En el prólogo de su libro, Mandoki presenta su aproximación, desde las
herramientas de la biología y la semiótica, como una alternativa a una dirección
de la estética que la ha mantenido hasta ahora “postrada con suero intravenoso
caritativamente suministrado por la filosofía analítica” (11). Es difícil negarle
a la estética analítica (hegemónica en el ámbito anglosajón, pero ya no exclu-
siva de este desde hace ya bastantes décadas) el mérito de haber prestigiado la
estética, tradicionalmente relegada a un puesto frívolo y residual en el seno de
las ramas de la filosofía, a partir de la segunda mitad del siglo XX. La estética
semiótica también contribuyó poderosamente a esta rehabilitación, desde otro
ángulo, en esa misma mitad del siglo XX. Por otra parte, es igualmente difícil
negar que la estética analítica fue utilizada para fundamentar algunos de los
excesos hiperconstructivistas, pero no más que la estética semiótica. Dejando
aparte las reivindicaciones de escuela y las cuestiones de mérito y demérito,
me parece importante destacar que la estética analítica no está nada lejos de la
tarea disolutoria de dualismos forzados que Mandoki propone en su estética
biosemiótica.

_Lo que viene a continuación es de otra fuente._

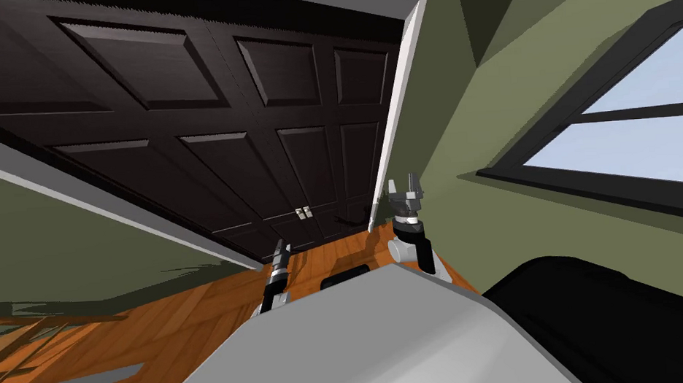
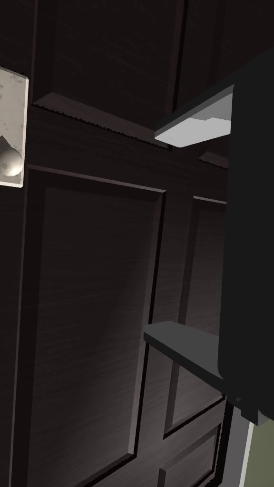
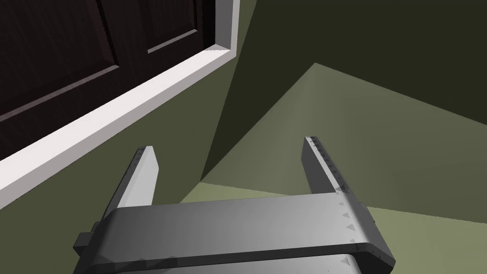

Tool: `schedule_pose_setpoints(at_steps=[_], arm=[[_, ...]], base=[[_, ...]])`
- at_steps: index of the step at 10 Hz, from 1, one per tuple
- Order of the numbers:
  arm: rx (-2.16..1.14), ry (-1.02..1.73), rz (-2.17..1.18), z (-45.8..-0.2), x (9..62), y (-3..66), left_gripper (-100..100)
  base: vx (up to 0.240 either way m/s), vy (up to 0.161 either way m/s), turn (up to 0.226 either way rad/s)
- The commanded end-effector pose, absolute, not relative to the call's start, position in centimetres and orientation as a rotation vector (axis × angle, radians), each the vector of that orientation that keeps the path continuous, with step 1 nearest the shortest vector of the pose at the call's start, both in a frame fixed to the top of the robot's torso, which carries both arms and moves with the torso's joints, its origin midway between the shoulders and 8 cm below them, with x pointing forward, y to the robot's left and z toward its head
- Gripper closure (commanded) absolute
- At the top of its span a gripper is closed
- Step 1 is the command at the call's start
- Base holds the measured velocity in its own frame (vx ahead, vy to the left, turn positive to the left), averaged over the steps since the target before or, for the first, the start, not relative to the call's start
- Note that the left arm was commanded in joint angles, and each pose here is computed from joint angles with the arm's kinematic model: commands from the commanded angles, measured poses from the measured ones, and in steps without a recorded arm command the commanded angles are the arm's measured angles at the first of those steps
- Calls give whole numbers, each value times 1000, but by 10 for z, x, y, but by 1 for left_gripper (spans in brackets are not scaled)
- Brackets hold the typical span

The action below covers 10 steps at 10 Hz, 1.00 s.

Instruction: Pull the door open

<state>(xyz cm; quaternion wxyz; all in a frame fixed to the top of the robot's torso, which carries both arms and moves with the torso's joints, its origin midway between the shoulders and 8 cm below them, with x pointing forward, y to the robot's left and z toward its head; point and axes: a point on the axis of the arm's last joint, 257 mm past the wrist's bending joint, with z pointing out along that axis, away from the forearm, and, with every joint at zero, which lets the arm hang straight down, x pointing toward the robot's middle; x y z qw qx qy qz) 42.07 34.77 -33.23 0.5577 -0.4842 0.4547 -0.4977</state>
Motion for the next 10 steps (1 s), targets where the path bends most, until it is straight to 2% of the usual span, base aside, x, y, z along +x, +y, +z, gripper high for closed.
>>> schedule_pose_setpoints(at_steps=[1,10], arm=[[-1158,1081,-1169,-341,420,351,-100],[-1247,1128,-1135,-387,413,364,-100]], base=[[104,18,-56],[133,21,-66]])
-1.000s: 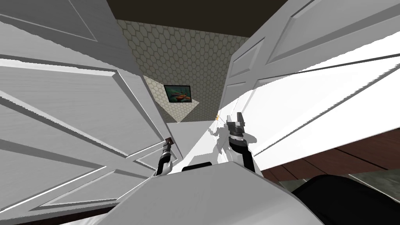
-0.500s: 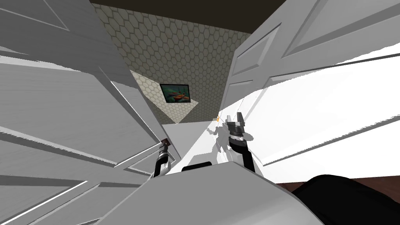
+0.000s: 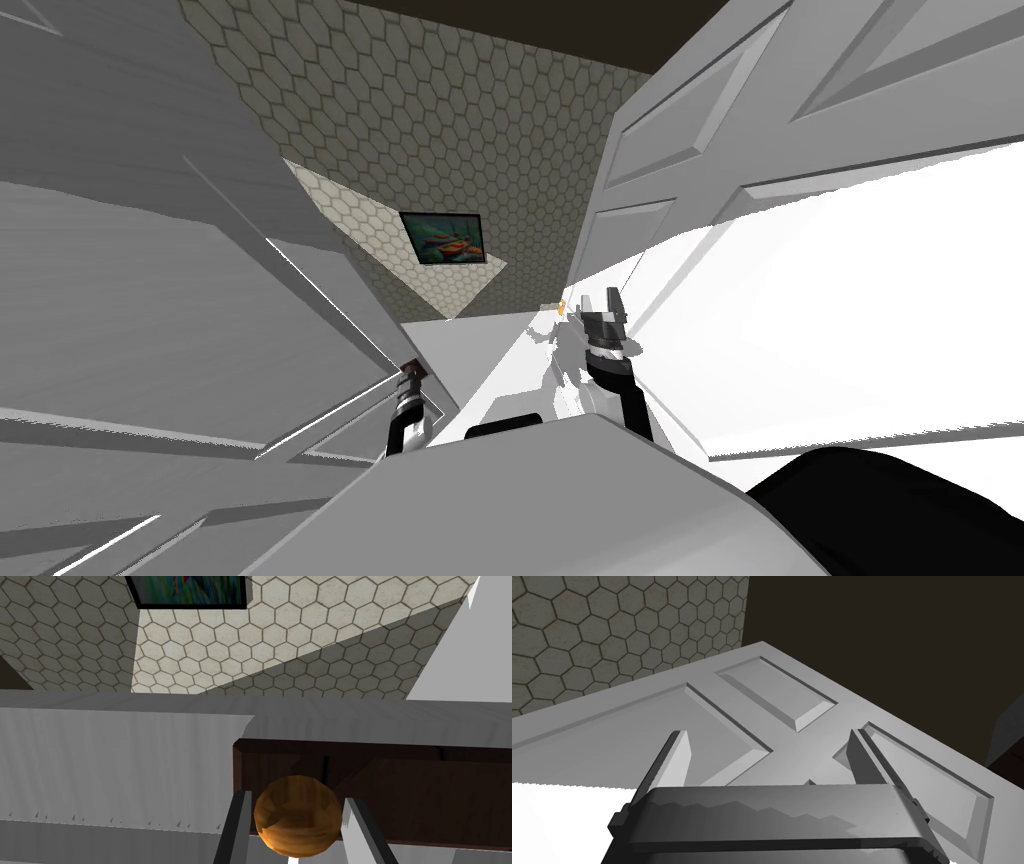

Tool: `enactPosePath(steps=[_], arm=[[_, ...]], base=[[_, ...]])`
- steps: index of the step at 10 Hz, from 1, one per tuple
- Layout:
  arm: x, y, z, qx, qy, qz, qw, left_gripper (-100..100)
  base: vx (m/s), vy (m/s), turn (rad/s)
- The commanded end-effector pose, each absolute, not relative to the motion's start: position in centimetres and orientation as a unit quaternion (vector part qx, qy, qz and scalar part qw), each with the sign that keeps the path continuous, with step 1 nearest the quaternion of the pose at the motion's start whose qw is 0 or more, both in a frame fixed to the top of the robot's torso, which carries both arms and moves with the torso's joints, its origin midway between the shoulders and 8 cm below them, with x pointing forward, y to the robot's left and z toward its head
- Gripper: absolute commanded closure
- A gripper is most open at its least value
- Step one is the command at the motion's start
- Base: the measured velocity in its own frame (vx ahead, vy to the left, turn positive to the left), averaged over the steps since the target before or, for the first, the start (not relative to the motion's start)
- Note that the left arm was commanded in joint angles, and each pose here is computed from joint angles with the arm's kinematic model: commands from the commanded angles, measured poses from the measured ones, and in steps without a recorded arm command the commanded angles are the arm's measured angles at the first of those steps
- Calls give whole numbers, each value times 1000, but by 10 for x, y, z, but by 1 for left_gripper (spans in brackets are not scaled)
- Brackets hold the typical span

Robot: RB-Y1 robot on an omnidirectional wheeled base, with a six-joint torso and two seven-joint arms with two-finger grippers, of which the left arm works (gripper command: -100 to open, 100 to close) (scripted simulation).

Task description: Push the door open

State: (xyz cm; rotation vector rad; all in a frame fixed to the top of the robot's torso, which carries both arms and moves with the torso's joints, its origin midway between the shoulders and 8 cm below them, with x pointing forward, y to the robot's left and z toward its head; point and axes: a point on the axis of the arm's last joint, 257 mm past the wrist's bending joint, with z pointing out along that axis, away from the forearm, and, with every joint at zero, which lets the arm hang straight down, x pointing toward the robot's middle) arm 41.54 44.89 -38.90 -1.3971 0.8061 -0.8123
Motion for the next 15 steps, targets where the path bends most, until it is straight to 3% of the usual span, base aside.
enactPosePath(steps=[1, 15], arm=[[405, 472, -386, -613, 337, -336, 631, 100], [336, 546, -385, -653, 253, -255, 667, 100]], base=[[86, 11, -90], [126, 26, -35]])
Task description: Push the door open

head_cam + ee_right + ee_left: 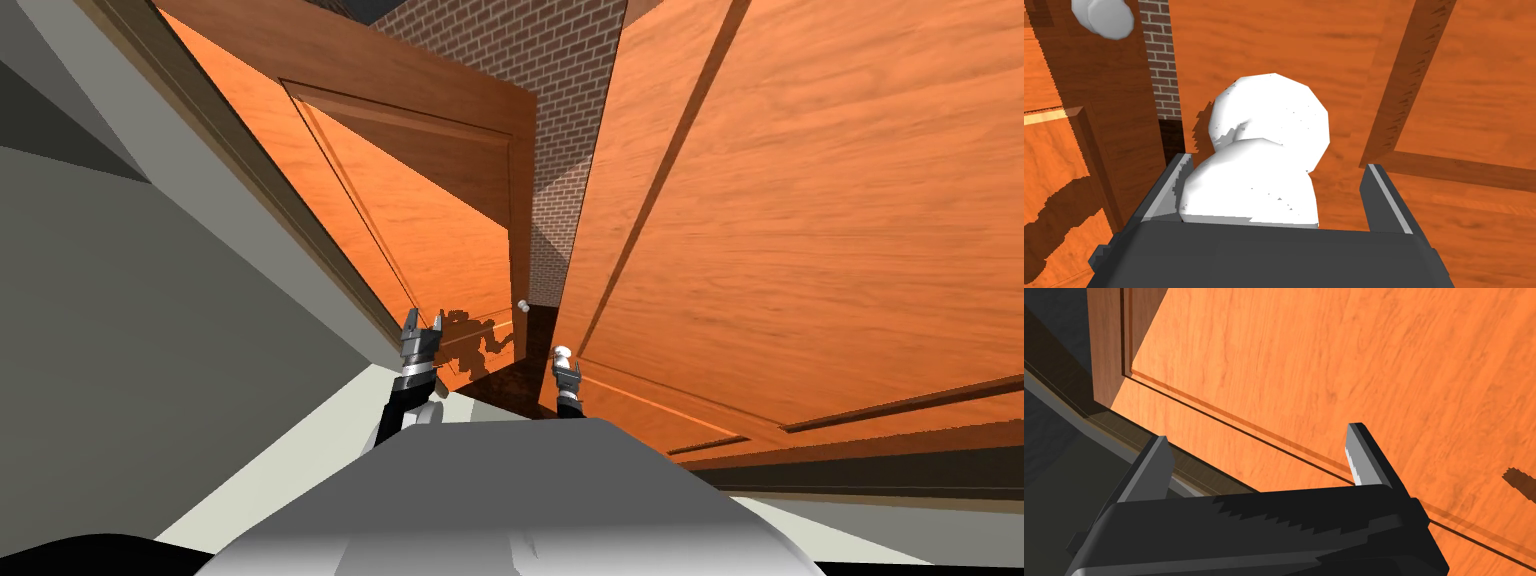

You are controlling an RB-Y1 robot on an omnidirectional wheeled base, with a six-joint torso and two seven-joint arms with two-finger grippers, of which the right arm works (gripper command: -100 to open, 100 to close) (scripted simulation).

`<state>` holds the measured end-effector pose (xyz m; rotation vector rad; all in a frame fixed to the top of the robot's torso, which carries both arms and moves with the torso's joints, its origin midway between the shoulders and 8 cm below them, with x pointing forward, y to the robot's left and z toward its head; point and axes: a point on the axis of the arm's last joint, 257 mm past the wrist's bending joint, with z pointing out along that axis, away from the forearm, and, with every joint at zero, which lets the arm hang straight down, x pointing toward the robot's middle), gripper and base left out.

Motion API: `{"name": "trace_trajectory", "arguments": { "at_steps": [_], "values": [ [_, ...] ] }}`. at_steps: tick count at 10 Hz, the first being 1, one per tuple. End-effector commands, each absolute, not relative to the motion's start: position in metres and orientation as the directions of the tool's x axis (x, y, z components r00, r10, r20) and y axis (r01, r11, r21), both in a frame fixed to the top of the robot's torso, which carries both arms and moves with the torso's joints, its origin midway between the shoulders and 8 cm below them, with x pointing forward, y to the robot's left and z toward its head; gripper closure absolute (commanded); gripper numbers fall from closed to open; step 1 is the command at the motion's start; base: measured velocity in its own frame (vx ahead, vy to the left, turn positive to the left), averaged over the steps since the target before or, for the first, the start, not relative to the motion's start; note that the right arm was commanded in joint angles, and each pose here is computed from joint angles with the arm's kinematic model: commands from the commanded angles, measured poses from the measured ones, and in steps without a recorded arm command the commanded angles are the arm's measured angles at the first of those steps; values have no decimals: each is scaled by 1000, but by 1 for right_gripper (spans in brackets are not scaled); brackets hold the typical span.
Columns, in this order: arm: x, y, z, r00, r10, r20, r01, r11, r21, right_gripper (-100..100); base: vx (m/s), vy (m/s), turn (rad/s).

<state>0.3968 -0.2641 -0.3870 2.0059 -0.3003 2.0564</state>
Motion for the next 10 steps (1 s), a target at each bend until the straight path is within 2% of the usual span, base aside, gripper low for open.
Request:
{"name": "trace_trajectory", "arguments": {
  "at_steps": [1, 10],
  "values": [
    [397, -285, -383, -30, 51, 998, -367, -930, 37, 100, 82, -30, 51],
    [397, -306, -380, -32, 57, 998, -433, -900, 38, 100, 44, -20, 24]
  ]
}}
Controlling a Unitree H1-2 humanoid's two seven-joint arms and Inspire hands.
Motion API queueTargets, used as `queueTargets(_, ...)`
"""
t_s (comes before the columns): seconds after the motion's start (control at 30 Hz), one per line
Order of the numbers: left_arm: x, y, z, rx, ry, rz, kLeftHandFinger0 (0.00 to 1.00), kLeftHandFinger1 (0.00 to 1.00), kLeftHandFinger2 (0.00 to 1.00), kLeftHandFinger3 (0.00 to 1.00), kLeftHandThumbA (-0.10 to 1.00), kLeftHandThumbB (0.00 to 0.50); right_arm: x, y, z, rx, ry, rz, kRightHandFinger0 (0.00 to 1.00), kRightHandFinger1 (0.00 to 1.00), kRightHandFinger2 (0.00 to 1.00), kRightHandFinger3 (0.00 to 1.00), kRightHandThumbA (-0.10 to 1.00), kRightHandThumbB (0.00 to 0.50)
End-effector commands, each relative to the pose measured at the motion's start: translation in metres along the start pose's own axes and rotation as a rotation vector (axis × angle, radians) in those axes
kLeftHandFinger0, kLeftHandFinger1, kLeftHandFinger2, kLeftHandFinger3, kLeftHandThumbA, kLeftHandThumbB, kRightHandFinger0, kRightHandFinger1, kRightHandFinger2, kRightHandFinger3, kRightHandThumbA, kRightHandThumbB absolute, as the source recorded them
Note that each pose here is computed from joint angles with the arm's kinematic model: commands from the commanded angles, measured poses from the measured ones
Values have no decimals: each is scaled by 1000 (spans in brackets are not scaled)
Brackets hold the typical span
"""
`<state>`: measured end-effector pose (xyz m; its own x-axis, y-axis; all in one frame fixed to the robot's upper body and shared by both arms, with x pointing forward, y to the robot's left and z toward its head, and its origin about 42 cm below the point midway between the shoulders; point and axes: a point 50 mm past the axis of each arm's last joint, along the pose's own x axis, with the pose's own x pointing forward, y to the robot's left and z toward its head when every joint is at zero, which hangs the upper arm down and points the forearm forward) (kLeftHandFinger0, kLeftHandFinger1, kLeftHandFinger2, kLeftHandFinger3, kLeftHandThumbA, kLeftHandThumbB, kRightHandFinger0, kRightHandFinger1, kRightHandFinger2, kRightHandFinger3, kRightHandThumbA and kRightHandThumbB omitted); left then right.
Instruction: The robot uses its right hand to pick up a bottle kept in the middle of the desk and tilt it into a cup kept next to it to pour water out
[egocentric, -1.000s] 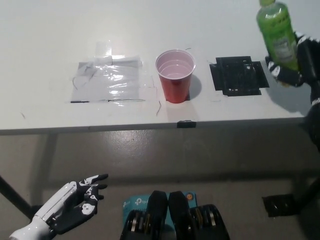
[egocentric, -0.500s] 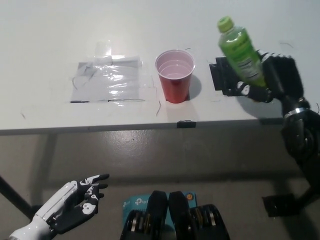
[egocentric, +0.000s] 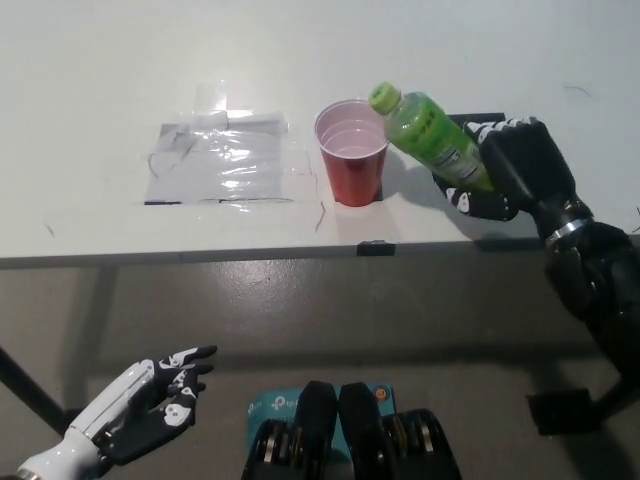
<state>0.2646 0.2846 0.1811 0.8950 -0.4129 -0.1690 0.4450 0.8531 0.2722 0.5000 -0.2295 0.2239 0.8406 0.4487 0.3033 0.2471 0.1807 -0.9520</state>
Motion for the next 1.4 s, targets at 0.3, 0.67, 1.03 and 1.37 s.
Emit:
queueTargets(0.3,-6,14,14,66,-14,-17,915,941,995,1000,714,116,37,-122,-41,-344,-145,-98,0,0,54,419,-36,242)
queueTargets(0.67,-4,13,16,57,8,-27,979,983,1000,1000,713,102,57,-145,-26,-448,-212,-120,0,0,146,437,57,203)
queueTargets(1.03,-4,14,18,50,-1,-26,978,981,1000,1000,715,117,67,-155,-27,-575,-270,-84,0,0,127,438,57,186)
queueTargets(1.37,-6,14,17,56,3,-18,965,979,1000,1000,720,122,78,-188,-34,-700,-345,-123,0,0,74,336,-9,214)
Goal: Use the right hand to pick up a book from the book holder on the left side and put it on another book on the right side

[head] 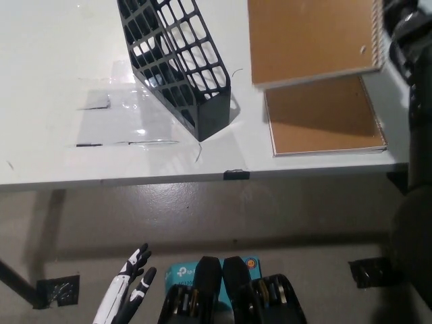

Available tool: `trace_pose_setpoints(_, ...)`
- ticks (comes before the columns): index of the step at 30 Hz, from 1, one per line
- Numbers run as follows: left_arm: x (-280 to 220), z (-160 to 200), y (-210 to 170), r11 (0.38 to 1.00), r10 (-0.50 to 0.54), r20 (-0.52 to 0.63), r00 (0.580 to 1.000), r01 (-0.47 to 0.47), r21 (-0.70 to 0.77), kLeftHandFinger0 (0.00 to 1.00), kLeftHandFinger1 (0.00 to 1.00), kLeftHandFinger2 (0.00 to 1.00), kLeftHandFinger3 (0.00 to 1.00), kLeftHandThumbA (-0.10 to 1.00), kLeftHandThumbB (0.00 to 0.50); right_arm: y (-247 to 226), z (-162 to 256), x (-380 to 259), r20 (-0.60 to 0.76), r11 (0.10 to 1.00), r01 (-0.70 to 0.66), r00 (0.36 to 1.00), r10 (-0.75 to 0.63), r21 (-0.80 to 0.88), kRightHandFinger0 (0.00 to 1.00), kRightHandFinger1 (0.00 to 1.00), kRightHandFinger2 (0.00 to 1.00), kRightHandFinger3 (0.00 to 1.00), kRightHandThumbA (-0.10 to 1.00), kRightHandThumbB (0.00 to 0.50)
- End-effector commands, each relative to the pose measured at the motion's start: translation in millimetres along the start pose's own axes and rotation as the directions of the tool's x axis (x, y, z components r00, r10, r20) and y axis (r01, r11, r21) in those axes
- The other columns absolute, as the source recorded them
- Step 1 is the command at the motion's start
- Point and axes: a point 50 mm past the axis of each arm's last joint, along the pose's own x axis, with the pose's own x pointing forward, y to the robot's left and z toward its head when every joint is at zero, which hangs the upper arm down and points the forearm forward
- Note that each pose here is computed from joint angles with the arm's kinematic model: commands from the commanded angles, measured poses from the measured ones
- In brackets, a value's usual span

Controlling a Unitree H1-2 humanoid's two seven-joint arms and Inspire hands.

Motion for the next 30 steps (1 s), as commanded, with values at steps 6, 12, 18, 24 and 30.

Su arqueología reconstructiva del grado cero de la estética tiene
como objetivo, a fin de cuentas, el análisis de los vínculos de los valores artísticos
con los valores estéticos, del gusto con lo estético, de los valores estéticos y los
no-estéticos (cognitivos, morales, etc.), de la apreciación por relación al juicio,
entre otros. Son, de hecho, los mismos problemas que podemos encontrar en el
corazón de la producción reflexiva de la estética analítica. En ese contexto en
el que toma sentido su particular manera de ajustar cuentas con el padre Kant,
cuando Mandoki observa que “[r]esulta una ironía que la objetividad buscada
por Kant [en la Crítica del juicio] finalmente se hallara no en el juicio sino en
el prejuicio estético. El prejuicio estético es la tendencia a percibir, resaltar y
valorar ciertos aspectos o patrones de la masa amorfa del entorno e inadvertir
otros” (267). Personalmente, me llama la atención (y me complace) su definición
aspectista del prejuicio estético, pero no puedo dejar de subrayar cómo, por
ejemplo, la afirmación de Mandoki, en su contexto teórico, constituye un modo
de respuesta al problema nodal de la objetividad del juicio estético y sus raíces
kantianas que ha ocupado, ocupa y seguirá ocupando a la estética filosófica (no
solo a la estética analítica) en el panorama actual. Y es precisamente el modo
de respuesta, más que la propia tesis argumentada, lo que creo que resulta par-
ticularmente sugerente y enriquecedor en este libro.